Tuesday, August 21, 2012 by Lee Mannering
FSMA update: Congressional report outlines progress, milestones
Last week, the U.S. Food and Drug Administration submitted to Congress the second Annual Report on Food Facilities, Food Imports, and FDA Foreign Offices, which outlines the progress made to date by FDA on various Food Safety Modernization Act requirements. It’s a fairly brief report (which you can access here) but what I found interesting was the section on imports. Since we’re in an industry where imports play a key role, I thought I’d share those highlights below:
- FDA physically examined (conducted field exams or analyzed samples) 243,400 food and feed import lines in FY 2011.

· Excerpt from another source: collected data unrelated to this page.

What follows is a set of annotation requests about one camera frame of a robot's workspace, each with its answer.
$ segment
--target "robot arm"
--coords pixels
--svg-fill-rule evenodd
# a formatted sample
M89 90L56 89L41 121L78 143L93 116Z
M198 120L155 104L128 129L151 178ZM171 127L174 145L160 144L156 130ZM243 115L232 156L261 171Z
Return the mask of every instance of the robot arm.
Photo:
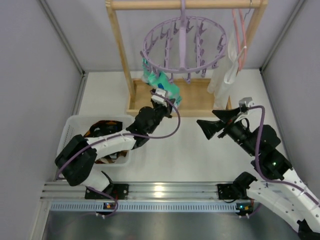
M253 105L252 98L244 98L239 102L239 108L213 110L220 120L197 120L197 123L208 140L222 131L218 138L228 135L250 156L255 156L259 128L251 132L246 118ZM233 182L232 189L238 199L255 199L275 212L298 232L301 239L320 240L320 201L301 181L291 163L276 149L280 142L276 131L269 125L263 125L258 149L259 167L257 161L251 164L264 180L275 183L274 186L286 199L269 190L247 172Z
M141 108L134 123L120 132L100 137L74 136L54 161L69 185L82 184L109 193L113 183L104 172L93 168L95 161L116 152L143 146L162 119L172 117L172 106L167 104L165 98L165 90L153 90L153 107Z

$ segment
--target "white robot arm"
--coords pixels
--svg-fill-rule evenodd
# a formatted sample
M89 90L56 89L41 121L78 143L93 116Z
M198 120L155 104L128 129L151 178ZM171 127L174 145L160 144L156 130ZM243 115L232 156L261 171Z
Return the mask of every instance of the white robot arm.
M252 98L239 102L239 108L232 110L213 110L219 121L197 120L207 139L222 131L218 138L228 135L250 156L256 156L251 164L260 176L272 183L284 197L270 190L253 175L243 172L231 185L231 193L236 199L254 199L284 219L302 240L320 240L320 201L301 181L291 163L276 150L280 144L276 131L263 125L251 132L246 116L254 106Z

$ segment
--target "wooden base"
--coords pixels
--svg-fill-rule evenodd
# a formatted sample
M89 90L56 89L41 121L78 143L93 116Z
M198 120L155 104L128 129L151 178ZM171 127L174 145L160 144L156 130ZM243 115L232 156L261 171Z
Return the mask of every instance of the wooden base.
M177 79L175 84L180 88L180 95L182 97L179 106L179 113L181 117L214 117L212 110L215 102L215 96L207 92L207 87L210 78L192 79L190 84L187 84L183 79ZM127 114L136 116L142 107L150 106L152 89L139 78L133 79L135 90L135 99L129 98ZM230 98L226 106L231 109Z

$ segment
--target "purple clothes hanger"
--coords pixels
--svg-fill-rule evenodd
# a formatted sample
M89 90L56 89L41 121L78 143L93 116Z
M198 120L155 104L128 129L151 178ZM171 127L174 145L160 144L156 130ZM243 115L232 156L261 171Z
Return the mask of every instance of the purple clothes hanger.
M195 20L195 25L190 26L191 20ZM180 21L180 27L177 28L177 22ZM205 49L202 48L204 40L201 38L201 35L207 30L204 29L204 23L209 25L214 25L221 31L220 41L216 49L218 54L214 57L214 60L206 62L203 59ZM164 32L164 27L168 26L168 30ZM187 34L195 27L195 36L194 36L194 52L196 53L196 67L188 67L186 65L186 56L187 56ZM161 28L160 35L154 38L154 33L156 30ZM173 36L179 33L179 67L173 68L170 65L170 50L172 48ZM165 38L165 47L164 47L164 61L163 66L158 65L152 61L149 57L149 53L156 44L158 39ZM199 73L201 71L201 76L205 77L207 68L217 68L219 59L223 58L225 55L225 50L227 47L227 35L224 28L205 17L200 16L187 16L186 15L186 1L181 0L181 10L180 17L175 17L169 20L166 20L157 26L155 26L144 38L142 45L142 57L152 66L152 71L159 75L161 71L165 73L171 73L169 82L173 83L174 75L186 73L187 77L184 80L187 83L191 82L191 73Z

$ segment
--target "cable tie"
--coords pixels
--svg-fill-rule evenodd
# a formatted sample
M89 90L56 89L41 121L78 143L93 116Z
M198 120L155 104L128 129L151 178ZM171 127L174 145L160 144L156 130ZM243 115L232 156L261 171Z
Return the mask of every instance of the cable tie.
M297 196L298 198L302 195L302 194L305 194L306 193L306 190L307 190L307 186L304 186L304 189L302 192L299 193L299 195Z

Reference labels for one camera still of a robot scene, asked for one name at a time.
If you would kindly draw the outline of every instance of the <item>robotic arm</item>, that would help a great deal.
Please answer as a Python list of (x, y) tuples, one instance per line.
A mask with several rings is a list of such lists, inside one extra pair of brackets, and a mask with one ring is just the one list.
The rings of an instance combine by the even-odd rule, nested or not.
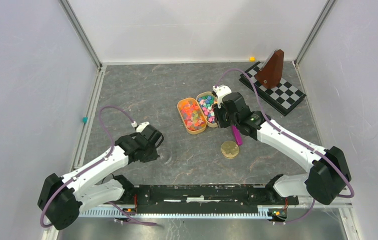
[[(348, 181), (351, 180), (345, 156), (337, 147), (325, 149), (289, 132), (269, 116), (267, 121), (260, 111), (249, 109), (240, 93), (231, 92), (225, 85), (214, 87), (214, 94), (218, 103), (212, 108), (219, 128), (234, 125), (243, 135), (281, 151), (307, 172), (292, 176), (280, 174), (274, 177), (266, 187), (273, 188), (280, 197), (311, 196), (318, 202), (329, 205), (343, 190), (346, 186), (343, 179), (315, 152), (326, 156)], [(300, 143), (314, 150), (309, 150)]]
[[(106, 155), (110, 148), (82, 168), (62, 177), (58, 177), (55, 173), (48, 176), (38, 201), (39, 208), (43, 210), (53, 193), (71, 179), (72, 182), (59, 192), (46, 211), (46, 216), (58, 230), (72, 224), (80, 213), (88, 209), (124, 198), (124, 188), (118, 180), (112, 179), (101, 185), (95, 184), (108, 174), (132, 162), (140, 160), (147, 163), (156, 160), (158, 158), (156, 148), (163, 140), (162, 133), (156, 128), (148, 122), (141, 123), (136, 127), (135, 133), (121, 136), (115, 141), (113, 152), (109, 157)], [(102, 158), (105, 160), (92, 167)], [(82, 176), (75, 177), (79, 172), (89, 168), (91, 169)]]

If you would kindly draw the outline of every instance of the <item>gold disc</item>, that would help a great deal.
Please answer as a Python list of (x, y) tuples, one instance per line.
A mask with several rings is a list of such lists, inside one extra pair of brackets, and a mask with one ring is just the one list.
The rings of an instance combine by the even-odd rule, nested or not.
[(239, 146), (233, 141), (225, 141), (221, 145), (221, 153), (228, 159), (232, 159), (239, 154)]

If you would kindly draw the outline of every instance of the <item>orange container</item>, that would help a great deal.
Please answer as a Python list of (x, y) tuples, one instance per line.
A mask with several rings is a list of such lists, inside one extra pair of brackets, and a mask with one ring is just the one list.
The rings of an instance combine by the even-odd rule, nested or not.
[(205, 131), (207, 120), (196, 99), (188, 97), (180, 100), (177, 110), (188, 133), (195, 135)]
[[(196, 99), (199, 99), (199, 98), (201, 98), (201, 97), (203, 97), (203, 96), (214, 96), (213, 94), (212, 94), (212, 92), (210, 92), (210, 91), (206, 91), (206, 92), (204, 92), (204, 93), (201, 93), (201, 94), (199, 94), (197, 97), (196, 97)], [(216, 97), (214, 97), (214, 103), (216, 104), (217, 103), (217, 98)], [(208, 117), (207, 116), (205, 116), (205, 114), (203, 113), (203, 111), (201, 111), (202, 112), (202, 115), (205, 117), (205, 119), (208, 119)], [(216, 128), (216, 127), (218, 127), (218, 124), (215, 122), (215, 123), (211, 123), (211, 122), (208, 122), (208, 120), (206, 121), (206, 124), (208, 125), (208, 127), (210, 127), (210, 128)]]

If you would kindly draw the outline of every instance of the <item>gray floor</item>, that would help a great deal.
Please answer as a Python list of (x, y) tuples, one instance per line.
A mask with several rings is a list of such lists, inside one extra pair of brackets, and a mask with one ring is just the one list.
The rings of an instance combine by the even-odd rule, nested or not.
[[(289, 209), (289, 218), (305, 210)], [(261, 219), (144, 219), (160, 226), (124, 225), (109, 218), (78, 218), (58, 240), (346, 240), (338, 209), (315, 209), (298, 223)]]
[[(165, 136), (162, 153), (172, 153), (167, 164), (167, 157), (149, 163), (135, 162), (115, 174), (123, 174), (134, 184), (252, 184), (266, 183), (277, 174), (304, 173), (284, 154), (245, 136), (240, 154), (234, 159), (225, 158), (220, 146), (224, 141), (233, 139), (230, 128), (208, 127), (198, 135), (190, 135), (184, 129), (176, 107), (179, 100), (211, 91), (228, 68), (246, 70), (251, 65), (251, 62), (233, 62), (108, 66), (98, 109), (104, 105), (117, 105), (127, 110), (137, 122), (149, 121)], [(302, 89), (292, 63), (285, 62), (283, 78)], [(252, 110), (258, 110), (254, 93), (238, 79), (239, 73), (232, 72), (223, 83), (233, 92), (240, 92)], [(262, 102), (266, 113), (284, 128), (319, 144), (307, 98), (286, 117)], [(85, 163), (109, 145), (97, 117), (95, 119)], [(106, 110), (102, 119), (114, 139), (134, 131), (128, 119), (116, 110)]]

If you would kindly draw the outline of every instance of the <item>gray marble tabletop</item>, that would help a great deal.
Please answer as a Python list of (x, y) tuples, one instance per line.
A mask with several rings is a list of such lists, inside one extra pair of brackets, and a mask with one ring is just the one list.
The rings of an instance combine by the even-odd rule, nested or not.
[[(113, 174), (123, 174), (133, 184), (254, 184), (266, 183), (277, 174), (301, 174), (304, 170), (278, 150), (242, 136), (240, 153), (233, 159), (220, 151), (224, 141), (234, 140), (231, 128), (210, 128), (198, 134), (186, 132), (177, 111), (181, 99), (211, 91), (221, 74), (229, 68), (248, 69), (252, 62), (182, 63), (107, 66), (97, 109), (116, 105), (138, 122), (149, 121), (165, 140), (161, 158), (148, 163), (134, 162)], [(283, 78), (303, 89), (291, 62), (285, 62)], [(223, 80), (233, 92), (240, 92), (251, 110), (258, 110), (254, 93), (231, 72)], [(280, 125), (307, 141), (319, 144), (309, 110), (308, 96), (290, 114), (283, 116), (261, 101), (266, 113)], [(134, 132), (124, 114), (107, 109), (102, 119), (114, 139)], [(85, 163), (108, 148), (109, 140), (97, 117), (93, 123)]]

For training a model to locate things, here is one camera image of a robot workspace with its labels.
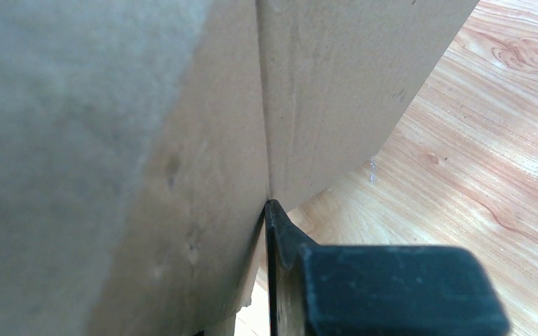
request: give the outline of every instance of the brown cardboard
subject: brown cardboard
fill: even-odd
[[[84,2],[0,1],[0,335],[191,336],[256,271],[255,5]]]
[[[258,5],[0,3],[0,335],[228,319],[270,189],[376,153],[475,1]]]
[[[477,0],[260,0],[271,197],[290,210],[375,155]]]
[[[90,335],[193,335],[250,299],[268,197],[252,1],[212,6],[182,81]]]

- The total number of food import lines for FY 2011 was 10,439,236. FDA physically examined 2.3 percent, or 243,400, of the food import lines. The report noted that FDA electronically screens all import entries using an automated system to help field inspectors determine which products pose the greatest risk and should be physically examined. The agency’s Predictive Risk-based Evaluation for Dynamic Import Compliance Targeting (PREDICT) system uses data analytics from the entire life cycle of a product to better identify and target high-risk products before they enter the country.
- The average cost of physically inspecting or sampling a line of food subject to the Food, Drug & Cosmetic Act that is imported or offered for import into the U.S. is approximately $170 per field exam and approximately $2,800 per sample analyzed.
It will be interesting to see how FDA moves forward in implementing the FSMA, especially the Voluntary Qualified Importer Program which would help expedite fruit and vegetable shipments at border crossings; however, program establishment and issuing of guidance has yet occur. We offered extensive comments to FDA on import issues last year.